> **What to work on**
The reply must contain exactly the lines below from the one with "Job: indicate the person's left hand" down to the one with "Job: indicate the person's right forearm", both included, and nothing more; please omit the pictures.
========
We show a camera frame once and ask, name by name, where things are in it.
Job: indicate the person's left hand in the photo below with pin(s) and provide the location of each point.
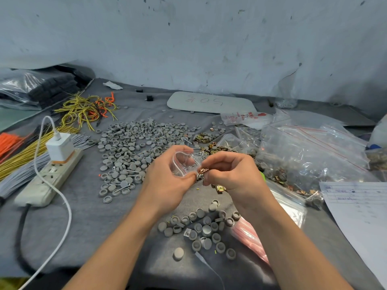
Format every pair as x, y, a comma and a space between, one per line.
164, 181

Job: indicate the person's right hand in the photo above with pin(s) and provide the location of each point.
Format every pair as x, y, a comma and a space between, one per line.
238, 178

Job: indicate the person's left thumb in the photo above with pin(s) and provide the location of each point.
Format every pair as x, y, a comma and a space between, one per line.
188, 179

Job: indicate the person's right thumb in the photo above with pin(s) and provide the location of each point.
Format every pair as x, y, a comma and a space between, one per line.
215, 177

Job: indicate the small copper metal clip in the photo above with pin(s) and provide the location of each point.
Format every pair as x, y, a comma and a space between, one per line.
202, 171

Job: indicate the small clear zip bag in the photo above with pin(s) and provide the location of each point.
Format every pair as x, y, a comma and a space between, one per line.
184, 163

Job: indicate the person's right forearm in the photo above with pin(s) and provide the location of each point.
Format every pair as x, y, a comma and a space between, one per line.
296, 250

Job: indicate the person's left forearm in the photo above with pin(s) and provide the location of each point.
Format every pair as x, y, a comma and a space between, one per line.
112, 253

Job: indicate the brass metal clip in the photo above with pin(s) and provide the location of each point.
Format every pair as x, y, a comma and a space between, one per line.
221, 189

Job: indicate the pile of brass metal clips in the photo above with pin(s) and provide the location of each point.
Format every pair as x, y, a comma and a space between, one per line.
211, 141

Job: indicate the small pile of grey caps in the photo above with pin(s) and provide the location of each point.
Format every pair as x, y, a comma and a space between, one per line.
201, 226

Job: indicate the large pile of grey caps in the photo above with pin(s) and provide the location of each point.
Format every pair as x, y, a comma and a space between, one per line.
137, 147

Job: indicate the zip bag with red print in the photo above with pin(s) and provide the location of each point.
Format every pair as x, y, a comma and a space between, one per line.
249, 118

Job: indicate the flat zip bag with red stripes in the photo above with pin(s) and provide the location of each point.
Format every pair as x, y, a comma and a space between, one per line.
266, 226

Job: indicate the single grey round cap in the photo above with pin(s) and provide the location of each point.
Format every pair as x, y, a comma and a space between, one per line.
178, 253

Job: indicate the white oval plate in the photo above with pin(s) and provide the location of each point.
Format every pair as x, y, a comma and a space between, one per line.
211, 102

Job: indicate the pile of clear zip bags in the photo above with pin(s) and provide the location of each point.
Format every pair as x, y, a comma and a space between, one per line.
311, 150

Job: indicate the grey cloth mat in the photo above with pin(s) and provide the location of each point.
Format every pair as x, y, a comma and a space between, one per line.
90, 214

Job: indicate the clear bag of small screws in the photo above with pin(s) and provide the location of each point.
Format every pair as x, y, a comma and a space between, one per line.
285, 92

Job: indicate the white crumpled paper scrap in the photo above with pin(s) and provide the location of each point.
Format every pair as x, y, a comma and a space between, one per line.
112, 85

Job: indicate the white USB charger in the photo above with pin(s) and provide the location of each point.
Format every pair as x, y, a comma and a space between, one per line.
60, 147

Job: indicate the white power strip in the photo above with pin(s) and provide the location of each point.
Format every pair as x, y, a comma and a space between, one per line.
48, 178

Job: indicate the white paper form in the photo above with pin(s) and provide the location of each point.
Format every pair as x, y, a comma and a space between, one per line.
359, 214

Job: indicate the white plastic bottle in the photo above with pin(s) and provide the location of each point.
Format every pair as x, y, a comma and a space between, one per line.
379, 132

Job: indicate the bag of black foam parts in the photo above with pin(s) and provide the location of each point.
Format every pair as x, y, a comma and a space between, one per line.
42, 86

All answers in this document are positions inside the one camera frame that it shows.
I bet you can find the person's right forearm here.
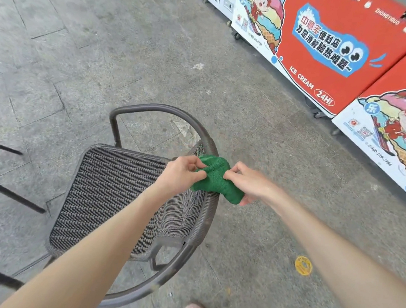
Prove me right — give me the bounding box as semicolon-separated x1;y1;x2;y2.
256;186;406;308

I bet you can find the person's left forearm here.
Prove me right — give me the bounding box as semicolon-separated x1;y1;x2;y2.
0;168;178;308

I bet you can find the yellow round floor sticker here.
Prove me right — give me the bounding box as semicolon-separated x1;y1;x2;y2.
293;255;314;277

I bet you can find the red ice cream freezer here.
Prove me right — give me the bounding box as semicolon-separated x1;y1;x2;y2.
222;0;406;127
323;8;406;212

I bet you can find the person's right hand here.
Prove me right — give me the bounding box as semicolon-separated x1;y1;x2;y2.
220;160;279;210

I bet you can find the green cloth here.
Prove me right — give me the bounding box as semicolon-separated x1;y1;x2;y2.
189;153;249;206

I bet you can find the dark wicker chair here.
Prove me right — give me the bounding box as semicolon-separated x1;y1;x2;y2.
40;94;229;308

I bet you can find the person's left hand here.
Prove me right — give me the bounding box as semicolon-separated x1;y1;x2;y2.
153;152;209;199

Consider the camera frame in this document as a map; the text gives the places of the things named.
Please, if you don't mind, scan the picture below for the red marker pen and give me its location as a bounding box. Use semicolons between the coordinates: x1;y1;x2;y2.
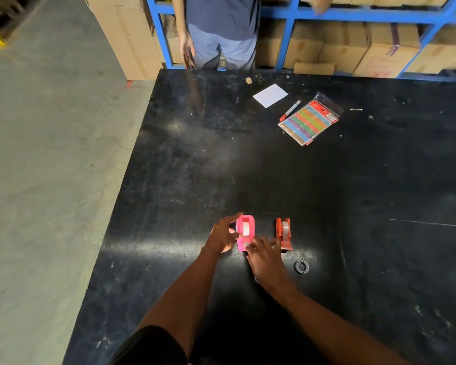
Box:
279;99;302;123

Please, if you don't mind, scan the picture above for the packet of colourful strips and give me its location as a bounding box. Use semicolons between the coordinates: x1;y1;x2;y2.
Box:
277;92;345;147

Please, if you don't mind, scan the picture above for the person's left hand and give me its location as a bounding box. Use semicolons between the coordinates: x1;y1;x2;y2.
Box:
203;213;244;257

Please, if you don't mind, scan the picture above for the person's left forearm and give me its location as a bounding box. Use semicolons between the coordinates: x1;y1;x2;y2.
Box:
136;250;219;358

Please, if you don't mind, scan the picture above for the person's right hand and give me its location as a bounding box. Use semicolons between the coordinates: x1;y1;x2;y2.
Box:
245;237;290;295

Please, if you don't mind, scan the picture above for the white paper card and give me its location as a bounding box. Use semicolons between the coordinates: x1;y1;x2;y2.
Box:
253;84;289;108

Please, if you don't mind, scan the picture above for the person's right forearm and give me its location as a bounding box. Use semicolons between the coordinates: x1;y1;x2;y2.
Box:
272;280;413;365

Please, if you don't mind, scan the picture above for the pink tape dispenser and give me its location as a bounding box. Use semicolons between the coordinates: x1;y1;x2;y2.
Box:
235;215;256;252

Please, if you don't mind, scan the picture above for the blue metal shelf rack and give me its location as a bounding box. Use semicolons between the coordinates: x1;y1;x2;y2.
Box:
146;0;456;82

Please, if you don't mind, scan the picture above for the large cardboard box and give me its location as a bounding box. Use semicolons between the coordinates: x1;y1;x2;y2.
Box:
84;0;165;81

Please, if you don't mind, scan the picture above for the orange tape dispenser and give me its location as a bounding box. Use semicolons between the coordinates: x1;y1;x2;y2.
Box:
275;218;293;253

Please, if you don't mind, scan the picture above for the row of cardboard boxes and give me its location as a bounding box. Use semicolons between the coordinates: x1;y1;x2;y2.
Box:
154;0;456;79

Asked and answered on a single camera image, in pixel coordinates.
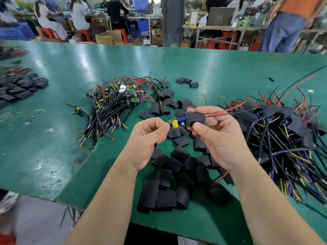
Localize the person's left hand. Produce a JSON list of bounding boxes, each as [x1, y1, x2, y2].
[[116, 117, 170, 174]]

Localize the person's right hand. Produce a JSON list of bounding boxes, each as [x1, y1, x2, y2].
[[186, 106, 256, 174]]

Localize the black heat shrink sleeve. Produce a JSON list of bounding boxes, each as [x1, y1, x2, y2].
[[184, 111, 206, 130]]

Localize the small green wired circuit board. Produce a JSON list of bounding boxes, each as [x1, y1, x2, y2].
[[167, 101, 247, 130]]

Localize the person's right forearm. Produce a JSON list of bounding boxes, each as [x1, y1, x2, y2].
[[227, 160, 327, 245]]

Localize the person's left forearm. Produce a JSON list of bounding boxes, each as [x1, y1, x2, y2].
[[64, 160, 139, 245]]

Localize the pile of black shrink tubes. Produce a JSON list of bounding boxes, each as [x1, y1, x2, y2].
[[137, 81, 234, 215]]

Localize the red plastic stool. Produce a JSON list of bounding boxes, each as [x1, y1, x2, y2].
[[114, 29, 129, 44], [78, 30, 93, 43], [200, 31, 238, 50], [40, 27, 62, 42]]

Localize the tall cardboard box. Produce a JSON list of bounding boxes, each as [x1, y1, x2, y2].
[[151, 28, 164, 47]]

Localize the person's black garment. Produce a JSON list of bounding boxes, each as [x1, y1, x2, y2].
[[124, 222, 179, 245]]

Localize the wooden workbench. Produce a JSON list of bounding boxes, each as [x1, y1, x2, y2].
[[182, 24, 267, 50]]

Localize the open cardboard box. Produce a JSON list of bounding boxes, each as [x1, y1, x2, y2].
[[95, 30, 123, 46]]

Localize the blue plastic crate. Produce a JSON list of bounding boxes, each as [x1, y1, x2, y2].
[[0, 22, 37, 41], [128, 19, 150, 37]]

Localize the grey pillar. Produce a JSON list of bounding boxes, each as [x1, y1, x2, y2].
[[162, 0, 186, 48]]

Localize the small upright cardboard box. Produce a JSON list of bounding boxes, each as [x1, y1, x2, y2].
[[189, 9, 199, 26]]

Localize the grey laptop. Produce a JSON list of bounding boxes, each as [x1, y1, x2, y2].
[[206, 7, 236, 26]]

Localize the distant mound of black tubing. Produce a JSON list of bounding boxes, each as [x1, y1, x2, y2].
[[0, 73, 49, 109]]

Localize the heap of bare wired boards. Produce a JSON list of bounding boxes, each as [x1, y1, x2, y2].
[[84, 70, 171, 148]]

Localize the heap of sleeved wire assemblies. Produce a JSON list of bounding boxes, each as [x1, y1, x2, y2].
[[217, 65, 327, 207]]

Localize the stray yellow connector wire piece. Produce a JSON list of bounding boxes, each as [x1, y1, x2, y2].
[[59, 99, 88, 116]]

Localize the black wires hanging under table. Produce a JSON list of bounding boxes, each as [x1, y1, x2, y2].
[[59, 206, 83, 228]]

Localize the distant bundle of red wires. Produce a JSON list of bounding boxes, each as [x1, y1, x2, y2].
[[0, 46, 28, 61]]

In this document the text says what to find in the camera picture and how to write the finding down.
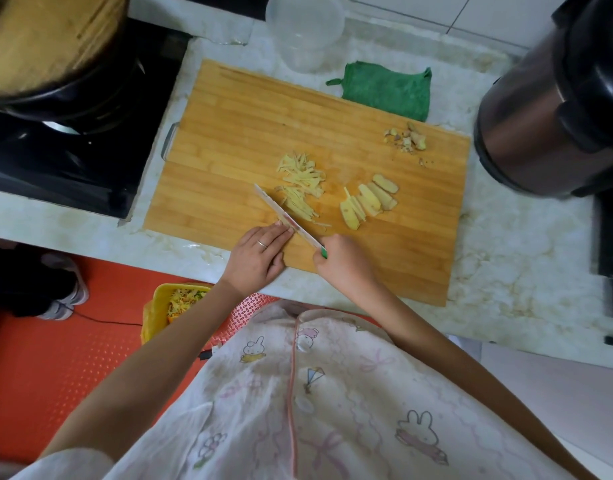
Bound orange floor mat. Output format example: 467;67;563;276
0;255;282;466

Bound person's left forearm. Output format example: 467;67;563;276
39;279;248;463

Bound black gas stove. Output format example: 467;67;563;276
0;17;193;221

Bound black floor cable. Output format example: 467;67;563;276
61;309;143;328

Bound white cabinet front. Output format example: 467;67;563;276
449;336;613;480

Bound yellow waste bin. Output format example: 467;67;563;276
140;283;212;346

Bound pile of ginger shreds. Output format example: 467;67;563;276
273;152;333;228

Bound green dish cloth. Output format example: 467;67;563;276
326;61;433;123

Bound white rabbit print shirt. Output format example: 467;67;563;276
9;295;571;480

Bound bamboo cutting board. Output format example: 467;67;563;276
143;59;472;308

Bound person's left hand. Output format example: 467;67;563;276
220;222;293;298

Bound black wok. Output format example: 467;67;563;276
0;22;148;136

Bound person's right hand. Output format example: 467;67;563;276
313;234;383;298

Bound clear plastic container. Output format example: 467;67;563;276
265;0;347;74

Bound stainless steel electric cooker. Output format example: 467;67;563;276
474;0;613;199

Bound green-handled kitchen knife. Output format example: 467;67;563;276
253;183;329;259

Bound vegetable scraps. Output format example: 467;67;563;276
165;288;208;324

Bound wooden pot lid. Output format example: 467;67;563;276
0;0;131;99

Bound person's right forearm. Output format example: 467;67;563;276
347;281;600;480

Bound pile of ginger peel scraps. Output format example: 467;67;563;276
383;122;429;168

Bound row of ginger slices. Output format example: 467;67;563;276
339;173;400;231

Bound black countertop appliance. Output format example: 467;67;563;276
591;187;613;348
========
> **Solution to this exercise**
Job: indicate the person's left hand in the photo below with pin(s) and provide the location of each point.
Format every pair as x, y, a comma and a space between, one per line.
164, 181

Job: indicate the person's right hand in the photo above with pin(s) and provide the location of each point.
Format every pair as x, y, a comma and a space between, one per line.
238, 178

Job: indicate the person's left thumb in the photo above with pin(s) and provide the location of each point.
Format every pair as x, y, a comma and a space between, one per line.
188, 179

Job: indicate the person's right thumb in the photo above with pin(s) and provide the location of each point.
Format every pair as x, y, a comma and a space between, one per line.
215, 177

Job: indicate the small copper metal clip in the photo above with pin(s) and provide the location of each point.
Format every pair as x, y, a comma and a space between, one per line.
202, 171

Job: indicate the small clear zip bag in the photo above with pin(s) and provide the location of each point.
Format every pair as x, y, a comma and a space between, one per line.
184, 163

Job: indicate the person's right forearm in the photo above with pin(s) and provide the location of each point.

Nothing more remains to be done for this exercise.